Retyping the entries exactly is all that is required.

────────

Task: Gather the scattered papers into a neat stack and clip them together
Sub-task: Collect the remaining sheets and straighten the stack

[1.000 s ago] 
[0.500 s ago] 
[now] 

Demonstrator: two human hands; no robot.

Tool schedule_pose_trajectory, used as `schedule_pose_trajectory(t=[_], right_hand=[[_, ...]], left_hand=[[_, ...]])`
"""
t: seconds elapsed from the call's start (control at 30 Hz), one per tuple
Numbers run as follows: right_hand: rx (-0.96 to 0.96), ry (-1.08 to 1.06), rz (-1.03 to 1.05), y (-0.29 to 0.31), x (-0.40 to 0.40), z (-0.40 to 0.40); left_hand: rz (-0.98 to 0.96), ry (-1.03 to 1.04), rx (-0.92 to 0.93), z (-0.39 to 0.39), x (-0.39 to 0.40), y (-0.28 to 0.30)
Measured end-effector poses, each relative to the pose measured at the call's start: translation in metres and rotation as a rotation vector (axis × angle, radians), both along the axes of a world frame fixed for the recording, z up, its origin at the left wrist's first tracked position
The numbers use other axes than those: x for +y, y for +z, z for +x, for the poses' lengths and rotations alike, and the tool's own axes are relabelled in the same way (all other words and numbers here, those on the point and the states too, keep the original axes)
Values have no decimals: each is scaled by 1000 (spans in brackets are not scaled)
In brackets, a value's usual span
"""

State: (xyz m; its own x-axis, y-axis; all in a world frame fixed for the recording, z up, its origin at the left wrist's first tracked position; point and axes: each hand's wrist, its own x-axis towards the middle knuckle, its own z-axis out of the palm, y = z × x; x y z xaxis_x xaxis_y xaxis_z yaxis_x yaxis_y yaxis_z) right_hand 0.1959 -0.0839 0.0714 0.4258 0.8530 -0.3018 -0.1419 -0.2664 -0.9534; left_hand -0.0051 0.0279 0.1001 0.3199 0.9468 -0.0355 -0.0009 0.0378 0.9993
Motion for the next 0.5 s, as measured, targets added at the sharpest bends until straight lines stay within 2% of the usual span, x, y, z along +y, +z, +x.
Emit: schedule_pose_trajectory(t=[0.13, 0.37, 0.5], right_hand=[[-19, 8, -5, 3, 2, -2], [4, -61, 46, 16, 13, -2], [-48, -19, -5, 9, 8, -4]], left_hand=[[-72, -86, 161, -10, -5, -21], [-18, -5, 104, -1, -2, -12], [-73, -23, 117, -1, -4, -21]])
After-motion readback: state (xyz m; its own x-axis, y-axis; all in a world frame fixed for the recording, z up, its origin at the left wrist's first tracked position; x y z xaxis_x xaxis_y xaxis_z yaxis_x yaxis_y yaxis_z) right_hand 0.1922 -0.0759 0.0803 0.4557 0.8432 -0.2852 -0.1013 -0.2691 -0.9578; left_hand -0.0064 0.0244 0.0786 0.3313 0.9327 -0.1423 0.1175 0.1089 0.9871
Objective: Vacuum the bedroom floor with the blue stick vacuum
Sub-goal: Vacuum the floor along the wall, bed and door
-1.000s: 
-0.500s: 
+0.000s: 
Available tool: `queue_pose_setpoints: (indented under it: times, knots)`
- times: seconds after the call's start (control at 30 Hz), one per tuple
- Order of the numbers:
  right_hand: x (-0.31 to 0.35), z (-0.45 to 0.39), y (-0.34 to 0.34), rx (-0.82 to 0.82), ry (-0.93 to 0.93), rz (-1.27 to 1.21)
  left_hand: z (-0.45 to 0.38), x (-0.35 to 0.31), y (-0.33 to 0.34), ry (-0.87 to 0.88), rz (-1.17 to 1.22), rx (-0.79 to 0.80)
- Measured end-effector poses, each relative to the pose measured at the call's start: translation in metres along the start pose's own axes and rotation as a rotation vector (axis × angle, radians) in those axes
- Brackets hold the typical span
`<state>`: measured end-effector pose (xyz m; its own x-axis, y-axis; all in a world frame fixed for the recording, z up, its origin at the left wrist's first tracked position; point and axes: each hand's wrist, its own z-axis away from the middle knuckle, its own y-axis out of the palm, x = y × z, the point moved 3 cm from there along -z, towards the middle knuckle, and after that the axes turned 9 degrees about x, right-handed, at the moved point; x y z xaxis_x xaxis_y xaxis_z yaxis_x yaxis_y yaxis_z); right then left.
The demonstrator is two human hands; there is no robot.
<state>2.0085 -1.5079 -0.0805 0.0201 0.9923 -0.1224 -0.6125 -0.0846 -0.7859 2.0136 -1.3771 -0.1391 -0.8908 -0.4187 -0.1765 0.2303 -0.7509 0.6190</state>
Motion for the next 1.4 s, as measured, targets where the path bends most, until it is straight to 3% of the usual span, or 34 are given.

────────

[Exercise answer]:
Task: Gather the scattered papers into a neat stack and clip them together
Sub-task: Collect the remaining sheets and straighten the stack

[1.000 s ago] 
[0.500 s ago] 
[now] 

Demonstrator: two human hands; no robot.

Tool schedule_pose_trajectory, used as `schedule_pose_trajectory(t=[_], right_hand=[[_, ...]], left_hand=[[_, ...]])`
"""
t: seconds elapsed from the call's start (control at 30 Hz), one per tuple
Numbers run as follows: right_hand: rx (-0.96 to 0.96), ry (-1.08 to 1.06), rz (-1.03 to 1.05), y (-0.29 to 0.31), x (-0.40 to 0.40), z (-0.40 to 0.40); left_hand: rz (-0.98 to 0.96), ry (-1.03 to 1.04), rx (-0.92 to 0.93), z (-0.39 to 0.39), x (-0.39 to 0.40), y (-0.28 to 0.30)
Measured end-effector poses, each relative to the pose measured at the call's start: translation in metres and rotation as a rotation vector (axis × angle, radians), both along the axes of a world frame fixed for the recording, z up, its origin at the left wrist's first tracked position
The numbers use other axes than those: x for +y, y for +z, z for +x, for the poses' lengths and rotations alike, and the tool's own axes are relabelled in the same way (all other words and numbers here, those on the point and the states too, keep the original axes)
Values have no decimals: each is scaled by 1000 (spans in brackets are not scaled)
In brackets, a value's usual span
"""

State: (xyz m; its own x-axis, y-axis; all in a world frame fixed for the recording, z up, its origin at the left wrist's first tracked position; point and axes: each hand's wrist, its own x-axis towards the middle knuckle, its own z-axis out of the palm, y = z × x; x y z xaxis_x xaxis_y xaxis_z yaxis_x yaxis_y yaxis_z) right_hand 0.1959 -0.0839 0.0714 0.4258 0.8530 -0.3018 -0.1419 -0.2664 -0.9534; left_hand -0.0051 0.0279 0.1001 0.3199 0.9468 -0.0355 -0.0009 0.0378 0.9993
Motion for the next 0.5 s, as measured, targets added at the sharpest bends until straight lines stay within 2% of the usual span, x, y, z along +y, +z, +x.
Emit: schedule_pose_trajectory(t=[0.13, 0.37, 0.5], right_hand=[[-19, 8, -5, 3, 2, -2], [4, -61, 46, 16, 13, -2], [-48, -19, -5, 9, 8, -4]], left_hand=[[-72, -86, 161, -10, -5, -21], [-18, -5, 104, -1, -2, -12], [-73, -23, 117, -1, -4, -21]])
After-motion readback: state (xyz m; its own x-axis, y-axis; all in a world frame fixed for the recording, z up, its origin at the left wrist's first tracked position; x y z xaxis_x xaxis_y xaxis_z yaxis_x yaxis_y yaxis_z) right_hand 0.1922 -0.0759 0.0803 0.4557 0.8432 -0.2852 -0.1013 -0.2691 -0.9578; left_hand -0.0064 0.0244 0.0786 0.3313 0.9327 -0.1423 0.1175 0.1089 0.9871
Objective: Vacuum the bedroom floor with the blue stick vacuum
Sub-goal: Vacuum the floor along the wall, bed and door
-1.000s: 
-0.500s: 
+0.000s: 
Available tool: `queue_pose_setpoints: (indented under it: times, knots)`
- times: seconds after the call's start (control at 30 Hz), one per tuple
- Order of the numbers:
  right_hand: x (-0.31 to 0.35), z (-0.45 to 0.39), y (-0.34 to 0.34), rx (-0.82 to 0.82), ry (-0.93 to 0.93), rz (-1.27 to 1.21)
  left_hand: z (-0.45 to 0.38), x (-0.35 to 0.31), y (-0.33 to 0.34), ry (-0.87 to 0.88), rz (-1.17 to 1.22), rx (-0.79 to 0.80)
- Measured end-effector poses, each relative to the pose measured at the call's start: translation in metres along the start pose's own axes and rotation as a rotation vector (axis × angle, radians) in those axes
- Brackets hold the typical span
`<state>`: measured end-effector pose (xyz m; its own x-axis, y-axis; all in a world frame fixed for the recording, z up, its origin at the left wrist's first tracked position; point and axes: each hand's wrist, its own z-axis away from the middle knuckle, its own y-axis out of the palm, x = y × z, the point moved 3 cm from there along -z, towards the middle knuckle, and after that the axes turned 9 degrees about x, right-handed, at the moved point; x y z xaxis_x xaxis_y xaxis_z yaxis_x yaxis_y yaxis_z); right then left.
The demonstrator is two human hands; there is no robot.
<state>2.0085 -1.5079 -0.0805 0.0201 0.9923 -0.1224 -0.6125 -0.0846 -0.7859 2.0136 -1.3771 -0.1391 -0.8908 -0.4187 -0.1765 0.2303 -0.7509 0.6190</state>
Motion for the next 1.4 s, as measured, targets where the path bends most, until it is straight to 3% of the usual span, or 34 are given.

This exercise requires nothing further.